**The problem**
Somewhere below is a line with "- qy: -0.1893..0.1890" and, later, a line with "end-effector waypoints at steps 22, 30"; repeat those two lines and all the lines between them, exactly as they are.

(Dataset excerpts)
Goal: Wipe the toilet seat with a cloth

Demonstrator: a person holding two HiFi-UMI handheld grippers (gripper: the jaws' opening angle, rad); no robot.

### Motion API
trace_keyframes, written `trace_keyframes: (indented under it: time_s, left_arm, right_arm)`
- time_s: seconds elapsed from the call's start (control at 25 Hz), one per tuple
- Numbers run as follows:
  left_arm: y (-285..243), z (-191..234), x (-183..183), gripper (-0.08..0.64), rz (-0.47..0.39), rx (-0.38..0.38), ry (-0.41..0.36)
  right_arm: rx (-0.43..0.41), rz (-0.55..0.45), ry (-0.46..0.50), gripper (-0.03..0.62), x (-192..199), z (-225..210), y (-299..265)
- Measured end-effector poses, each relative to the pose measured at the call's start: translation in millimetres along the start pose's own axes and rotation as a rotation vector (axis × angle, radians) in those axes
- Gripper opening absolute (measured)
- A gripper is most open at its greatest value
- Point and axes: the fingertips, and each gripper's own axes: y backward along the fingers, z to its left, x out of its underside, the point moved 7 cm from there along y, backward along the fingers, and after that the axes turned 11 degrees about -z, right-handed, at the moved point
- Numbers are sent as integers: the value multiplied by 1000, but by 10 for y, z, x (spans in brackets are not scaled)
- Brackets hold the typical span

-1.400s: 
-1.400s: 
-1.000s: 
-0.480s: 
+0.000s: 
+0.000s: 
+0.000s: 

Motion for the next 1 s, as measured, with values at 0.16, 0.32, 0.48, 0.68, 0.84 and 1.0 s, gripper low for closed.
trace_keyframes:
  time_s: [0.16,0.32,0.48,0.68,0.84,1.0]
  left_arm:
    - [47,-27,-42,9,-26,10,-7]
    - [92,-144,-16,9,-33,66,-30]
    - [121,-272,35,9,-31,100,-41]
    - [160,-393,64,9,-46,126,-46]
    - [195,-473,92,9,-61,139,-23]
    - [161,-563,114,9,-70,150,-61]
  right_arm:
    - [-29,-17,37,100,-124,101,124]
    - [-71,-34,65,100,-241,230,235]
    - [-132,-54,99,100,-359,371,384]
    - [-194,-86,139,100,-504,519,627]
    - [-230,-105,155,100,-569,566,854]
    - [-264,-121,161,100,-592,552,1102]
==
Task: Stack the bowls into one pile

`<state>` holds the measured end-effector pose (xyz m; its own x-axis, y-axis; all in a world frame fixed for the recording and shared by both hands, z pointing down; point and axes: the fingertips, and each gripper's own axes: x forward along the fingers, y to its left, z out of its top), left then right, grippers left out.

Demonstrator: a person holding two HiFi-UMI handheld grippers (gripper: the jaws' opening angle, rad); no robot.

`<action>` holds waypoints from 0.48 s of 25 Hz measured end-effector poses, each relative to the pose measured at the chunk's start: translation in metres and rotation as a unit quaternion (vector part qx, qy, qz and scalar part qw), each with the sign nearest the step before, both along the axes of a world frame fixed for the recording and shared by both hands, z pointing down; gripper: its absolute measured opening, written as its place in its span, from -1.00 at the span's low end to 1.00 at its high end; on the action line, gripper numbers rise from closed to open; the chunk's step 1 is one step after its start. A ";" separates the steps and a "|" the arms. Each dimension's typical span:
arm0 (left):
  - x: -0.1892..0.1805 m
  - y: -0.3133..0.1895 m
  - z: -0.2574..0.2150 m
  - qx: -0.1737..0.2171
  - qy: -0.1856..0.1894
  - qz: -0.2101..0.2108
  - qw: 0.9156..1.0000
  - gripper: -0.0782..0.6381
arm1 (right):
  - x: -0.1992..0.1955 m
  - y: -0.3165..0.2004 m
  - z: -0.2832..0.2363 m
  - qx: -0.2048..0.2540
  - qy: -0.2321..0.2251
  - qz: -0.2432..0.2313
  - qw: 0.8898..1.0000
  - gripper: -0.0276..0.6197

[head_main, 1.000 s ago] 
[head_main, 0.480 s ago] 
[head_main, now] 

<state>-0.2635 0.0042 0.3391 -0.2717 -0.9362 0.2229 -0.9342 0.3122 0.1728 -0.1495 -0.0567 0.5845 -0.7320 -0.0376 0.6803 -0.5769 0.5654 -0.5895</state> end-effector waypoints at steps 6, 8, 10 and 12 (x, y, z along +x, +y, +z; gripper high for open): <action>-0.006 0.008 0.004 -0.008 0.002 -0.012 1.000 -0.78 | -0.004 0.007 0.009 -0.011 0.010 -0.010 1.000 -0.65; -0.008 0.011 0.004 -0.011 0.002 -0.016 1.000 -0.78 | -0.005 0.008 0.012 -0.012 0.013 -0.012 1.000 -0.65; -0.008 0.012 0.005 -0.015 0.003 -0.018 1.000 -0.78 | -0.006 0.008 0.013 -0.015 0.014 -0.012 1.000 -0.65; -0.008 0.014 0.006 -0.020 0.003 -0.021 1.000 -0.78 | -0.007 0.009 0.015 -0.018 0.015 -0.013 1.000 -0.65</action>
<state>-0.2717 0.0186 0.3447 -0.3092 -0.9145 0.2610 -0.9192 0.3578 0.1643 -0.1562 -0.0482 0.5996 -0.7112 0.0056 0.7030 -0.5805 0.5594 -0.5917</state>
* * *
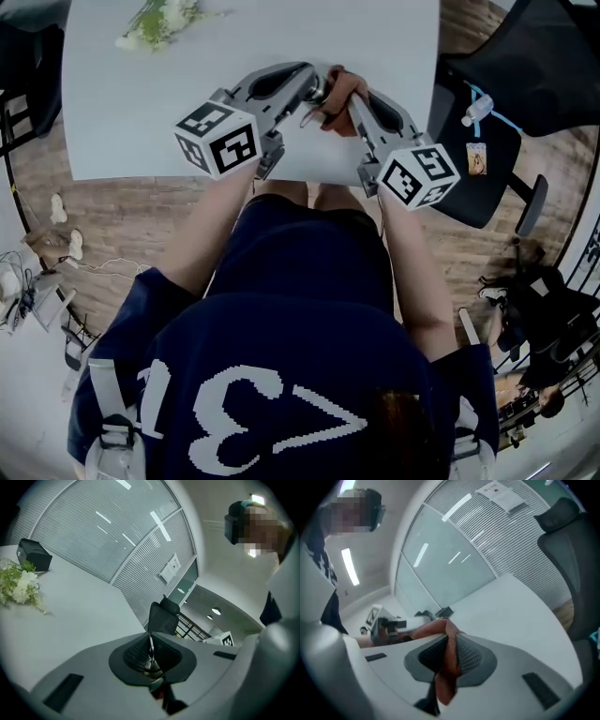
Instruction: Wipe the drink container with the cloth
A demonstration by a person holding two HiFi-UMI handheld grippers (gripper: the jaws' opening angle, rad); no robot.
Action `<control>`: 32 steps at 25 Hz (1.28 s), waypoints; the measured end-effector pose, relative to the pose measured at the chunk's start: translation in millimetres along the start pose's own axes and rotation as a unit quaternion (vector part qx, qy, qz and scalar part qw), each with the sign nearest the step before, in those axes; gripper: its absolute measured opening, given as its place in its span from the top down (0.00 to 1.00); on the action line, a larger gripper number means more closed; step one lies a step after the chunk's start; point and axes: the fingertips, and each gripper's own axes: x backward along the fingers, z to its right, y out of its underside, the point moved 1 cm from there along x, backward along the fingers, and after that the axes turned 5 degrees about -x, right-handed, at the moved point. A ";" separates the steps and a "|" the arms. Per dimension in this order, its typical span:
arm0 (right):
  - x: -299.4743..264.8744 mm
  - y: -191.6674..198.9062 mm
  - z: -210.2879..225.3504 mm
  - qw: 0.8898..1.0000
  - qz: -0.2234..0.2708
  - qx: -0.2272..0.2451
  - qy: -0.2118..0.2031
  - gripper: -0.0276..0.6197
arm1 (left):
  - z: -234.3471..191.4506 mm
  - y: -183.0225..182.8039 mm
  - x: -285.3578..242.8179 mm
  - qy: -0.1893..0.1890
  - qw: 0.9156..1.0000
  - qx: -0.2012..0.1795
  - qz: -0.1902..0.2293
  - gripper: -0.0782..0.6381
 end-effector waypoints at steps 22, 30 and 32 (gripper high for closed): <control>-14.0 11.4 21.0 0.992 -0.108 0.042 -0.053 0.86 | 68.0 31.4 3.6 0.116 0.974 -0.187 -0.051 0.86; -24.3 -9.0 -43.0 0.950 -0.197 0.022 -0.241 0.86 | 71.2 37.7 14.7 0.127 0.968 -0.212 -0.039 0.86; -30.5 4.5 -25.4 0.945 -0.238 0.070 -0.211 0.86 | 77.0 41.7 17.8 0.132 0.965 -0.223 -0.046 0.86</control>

**Final answer**
  - qy: -0.1893..0.1890
  - qw: 0.9156..1.0000
  - qx: -0.2012..0.1795
  - qz: -0.1902..0.2293
  - gripper: -0.0782..0.6381
 end-effector waypoints at steps 22, 30 and 32 (gripper high for closed): <control>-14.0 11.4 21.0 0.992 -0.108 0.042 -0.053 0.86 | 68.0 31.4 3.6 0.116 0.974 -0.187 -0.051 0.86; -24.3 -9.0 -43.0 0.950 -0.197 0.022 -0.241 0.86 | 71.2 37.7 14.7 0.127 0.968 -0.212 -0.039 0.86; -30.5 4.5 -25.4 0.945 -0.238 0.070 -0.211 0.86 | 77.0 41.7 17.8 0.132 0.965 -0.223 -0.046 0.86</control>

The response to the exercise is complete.